Semaine nationale de prévention du suicide : Semaine nationale de prévention du suicide : Pour tous les Vinzo du monde, garçons ou filles…
Je pense que

Semaine nationale de prévention du suicide : Semaine nationale de prévention du suicide : Pour tous les Vinzo du monde, garçons ou filles…

En cette 21e Semaine nationale de prévention du suicide, nous donnons la parole à un ancien collaborateur de Voir, Éric Godin, touché de près, très près, par le fléau.

Trois. Un chiffre qui me frappe. Me happe et me donne le vertige. Me saisit à la gorge et m’étouffe. Un chiffre énorme. Gigantesque.

Trois morts par jour. Trois personnes qui s’enlèvent la vie tous les jours au Québec. Dont un jeune. Un jeune comme mon fils Vincent qui s’est enlevé la vie le 14 décembre 2009 à l’âge de 16 ans.

Pour que mon fils ne soit jamais qu’un chiffre parmi les statistiques, j’ai décidé de prendre la parole. De mettre un nom et un visage sur ce drame et de le rendre public. À l’invitation de mon ami Zïlon, j’ai écrit une lettre à mon fils suicidé et nous avons conçu ensemble le projet interactif Lettre à Vincent, produit par l’ONF et que vous pouvez visionner sur le site www.onf.ca/lettreavincent ou via le site www.vincentgodin.com. Nous voulons, avec cette création, sensibiliser les gens à la problématique du suicide, sujet encore tabou dans notre société. Il est urgent de briser le mur du silence qui entoure ce fléau, car il y a des vies à sauver.

Mais quelle société peut accepter l’inacceptable? Quelle société peut accepter la mort de trois personnes par jour? Quelle société peut garder le silence face à cette situation?

La mienne.

Ça suffit!

Je pourrais écrire des pages sur les failles de notre système de santé. Sur la maladie mentale qui est le parent pauvre de ce dernier. Souligner le manque de services et d’encadrement, de suivi, et les délais inacceptables pour avoir accès à des spécialistes malgré l’urgence d’agir pour des personnes souffrantes qui sont en danger de mort. Dénoncer le manque de soutien à leurs proches qui vivent une détresse tout en se sentant complètement démunis.

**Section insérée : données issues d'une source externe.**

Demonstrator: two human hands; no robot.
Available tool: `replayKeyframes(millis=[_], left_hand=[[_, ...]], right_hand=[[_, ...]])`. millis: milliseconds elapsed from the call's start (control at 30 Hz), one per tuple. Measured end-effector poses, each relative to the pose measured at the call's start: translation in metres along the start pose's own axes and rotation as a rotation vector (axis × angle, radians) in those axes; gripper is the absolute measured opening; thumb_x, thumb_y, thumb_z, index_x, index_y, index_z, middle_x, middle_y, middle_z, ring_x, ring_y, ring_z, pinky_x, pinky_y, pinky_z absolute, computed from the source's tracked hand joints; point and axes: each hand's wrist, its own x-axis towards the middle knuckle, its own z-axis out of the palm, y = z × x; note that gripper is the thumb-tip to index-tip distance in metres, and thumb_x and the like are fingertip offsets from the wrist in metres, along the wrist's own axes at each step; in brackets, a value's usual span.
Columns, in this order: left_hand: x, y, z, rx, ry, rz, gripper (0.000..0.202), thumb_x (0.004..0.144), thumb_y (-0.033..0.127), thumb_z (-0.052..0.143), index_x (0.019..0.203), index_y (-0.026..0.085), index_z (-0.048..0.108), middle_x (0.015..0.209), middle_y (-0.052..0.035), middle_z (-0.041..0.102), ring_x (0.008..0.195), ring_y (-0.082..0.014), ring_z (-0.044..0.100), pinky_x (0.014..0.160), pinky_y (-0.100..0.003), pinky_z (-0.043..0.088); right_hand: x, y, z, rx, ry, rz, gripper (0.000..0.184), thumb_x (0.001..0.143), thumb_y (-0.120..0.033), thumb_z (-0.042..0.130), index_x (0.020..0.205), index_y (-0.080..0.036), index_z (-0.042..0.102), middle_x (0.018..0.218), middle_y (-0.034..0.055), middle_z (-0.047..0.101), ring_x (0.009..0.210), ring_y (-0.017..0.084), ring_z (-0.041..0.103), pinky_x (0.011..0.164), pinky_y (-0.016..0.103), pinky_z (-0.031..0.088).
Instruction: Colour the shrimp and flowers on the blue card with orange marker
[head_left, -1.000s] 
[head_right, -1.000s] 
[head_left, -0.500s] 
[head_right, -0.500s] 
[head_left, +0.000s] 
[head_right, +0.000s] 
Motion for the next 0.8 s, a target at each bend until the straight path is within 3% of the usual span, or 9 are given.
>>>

Je pourrais dénoncer, mais je préfère partager. Souhaiter plus d’ouverture, d’empathie et de respect pour toutes ces personnes qui souffrent. Qu’on ne les juge pas et qu’on ne les condamne pas. Qu’on les écoute et leur fournisse les services nécessaires pour leur venir en aide. Qu’on prenne le temps d’écouter un jeune qui est convaincu qu’il n’y a pas d’issue possible à sa souffrance quand, au contraire, il y en a. Parler pour que toutes ces personnes se sentent moins seules. Que l’on prenne au sérieux un jeune qui souffre de dépression, d’anxiété, de bipolarité ou de n’importe quelle autre maladie mentale. Cette maladie mentale qu’on ne veut pas voir. Que nous cachons souvent au bout de longs couloirs en forme de labyrinthes dans lesquels les malades et les futurs survivants se perdent, faute de guides et de suivi. La collectivité a l’esprit en paix, car elle ne voit pas tout cela. Il est temps d’ouvrir les yeux.

Je souhaite que nous ayons assez de maturité, en tant que société, pour amorcer dès maintenant une réflexion nationale sur le suicide. Que nous prenions la parole et que nous soyons proactifs, en cherchant ensemble des solutions pour que cesse cette hécatombe. Le silence tue, tout comme l’indifférence. Ce n’est pas en se mettant la tête dans le sable que nous sauverons des vies. Ce n’est pas en regardant ailleurs que le problème disparaîtra. C’est en nous parlant et en écoutant que nous pourrons agir et sauver des vies.

C’est en nous regardant dans le blanc des yeux et en nous demandant si nous n’avons pas un problème de valeurs fondamentales, pour que trois personnes s’enlèvent la vie chaque jour au Québec. Ne pas agir, c’est se rendre coupable de non-assistance à personne en danger. Nous sommes tous responsables. Il faut agir maintenant. Le suicide est une option inacceptable. Inacceptable.

P.-S. À la mémoire de mon fils Vincent, de son esprit critique et de son intérêt pour les arts et la littérature, j’ai créé Les Prix Vincent-Godin pour les arts engagés qui s’adressent aux professionnels et à la relève en arts visuels et en littérature. Ces prix annuels seront remis aux poseurs de bombes en images et en mots chaque 14 décembre. La première édition se tiendra cette année. Pour plus d’information, je vous invite à visiter le www.vincentgodin.com.

– Éric Godin, illustrateur, dessinateur éditorial, peintre et, avant tout, père de Vincent et Félix.